= Wilf Taylor =

Chairman of Newcastle United F.C.

Wilfred B. Taylor was a company director who served as chairman of Newcastle United F.C. from 1953 to 1957.

==Career==
Taylor was a specialist in seeking new talent for the club. In 1943, he attended a match between the Air Training Corps team of Northumberland and Yorkshire at Redheugh Park. Impressed at what he saw, he invited a 19-year-old Jackie Milburn, and some of his teammates, back to St James' Park: Newcastle's manager, Stan Seymour, had Milburn signed as player within a few days.
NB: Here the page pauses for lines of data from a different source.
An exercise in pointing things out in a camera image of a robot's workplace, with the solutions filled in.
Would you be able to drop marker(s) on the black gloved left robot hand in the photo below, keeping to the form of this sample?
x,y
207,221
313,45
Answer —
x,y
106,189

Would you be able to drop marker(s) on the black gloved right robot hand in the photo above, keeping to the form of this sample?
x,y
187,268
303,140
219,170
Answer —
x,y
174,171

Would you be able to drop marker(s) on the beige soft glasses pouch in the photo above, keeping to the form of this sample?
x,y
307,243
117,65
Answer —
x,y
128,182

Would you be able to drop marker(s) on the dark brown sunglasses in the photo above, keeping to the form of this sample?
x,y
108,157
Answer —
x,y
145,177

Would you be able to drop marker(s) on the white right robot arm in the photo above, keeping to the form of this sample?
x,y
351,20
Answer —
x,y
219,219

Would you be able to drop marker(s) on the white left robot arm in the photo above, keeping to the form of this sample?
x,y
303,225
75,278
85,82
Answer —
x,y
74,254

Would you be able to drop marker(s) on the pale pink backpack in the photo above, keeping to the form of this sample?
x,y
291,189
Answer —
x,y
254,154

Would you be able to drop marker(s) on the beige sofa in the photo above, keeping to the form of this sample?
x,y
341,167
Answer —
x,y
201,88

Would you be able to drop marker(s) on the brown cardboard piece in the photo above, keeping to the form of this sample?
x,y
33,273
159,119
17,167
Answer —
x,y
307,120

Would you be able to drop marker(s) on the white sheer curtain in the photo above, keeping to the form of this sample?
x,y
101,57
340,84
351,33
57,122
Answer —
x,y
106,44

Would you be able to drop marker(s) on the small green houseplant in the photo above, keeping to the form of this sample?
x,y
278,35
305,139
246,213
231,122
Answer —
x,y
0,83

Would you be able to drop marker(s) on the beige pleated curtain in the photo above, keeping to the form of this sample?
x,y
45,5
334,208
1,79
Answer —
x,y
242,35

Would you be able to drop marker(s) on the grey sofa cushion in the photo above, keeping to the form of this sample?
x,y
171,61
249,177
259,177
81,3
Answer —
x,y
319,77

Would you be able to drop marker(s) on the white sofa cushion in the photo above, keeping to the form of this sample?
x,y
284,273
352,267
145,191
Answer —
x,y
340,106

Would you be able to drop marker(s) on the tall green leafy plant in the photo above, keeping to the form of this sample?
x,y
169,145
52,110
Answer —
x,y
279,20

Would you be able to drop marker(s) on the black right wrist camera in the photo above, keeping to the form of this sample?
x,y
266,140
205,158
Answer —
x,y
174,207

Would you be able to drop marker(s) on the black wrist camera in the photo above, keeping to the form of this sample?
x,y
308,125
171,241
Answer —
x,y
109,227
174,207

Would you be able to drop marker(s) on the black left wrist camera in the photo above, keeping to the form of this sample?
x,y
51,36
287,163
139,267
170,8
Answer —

Taylor went on the negotiate the transfer of Len Shackleton to Newcastle for a £13,000 fee in 1946.

Taylor became chairman of Newcastle United F.C. in 1953 but stood down after four years in summer 1957. He remained on the board of the club and reverted to his old role of seeking new talent: he secured the transfer to Newcastle of Stan Anderson for £35,000 in November 1963, the transfer of Kit Napier to Newcastle for £18,000 in November 1965 and also persuaded the Danish player, Preben Arentoft, to sign a contract with Newcastle in March 1969.

In 1963, Taylor was one of the directors who received a writ from the Newcastle player, George Eastham, on the basis that, as was typical of the retain and transfer system operating at the time, the club was refusing to allow him to transfer and this was an unfair restraint of trade. The resulting court case, at which Taylor was the lead witness for the company, led to reform of the transfer market.

Taylor became a member of the Football League Management Committee in 1964; he went to be a vice-president of the English Football League and served in that role until 1970.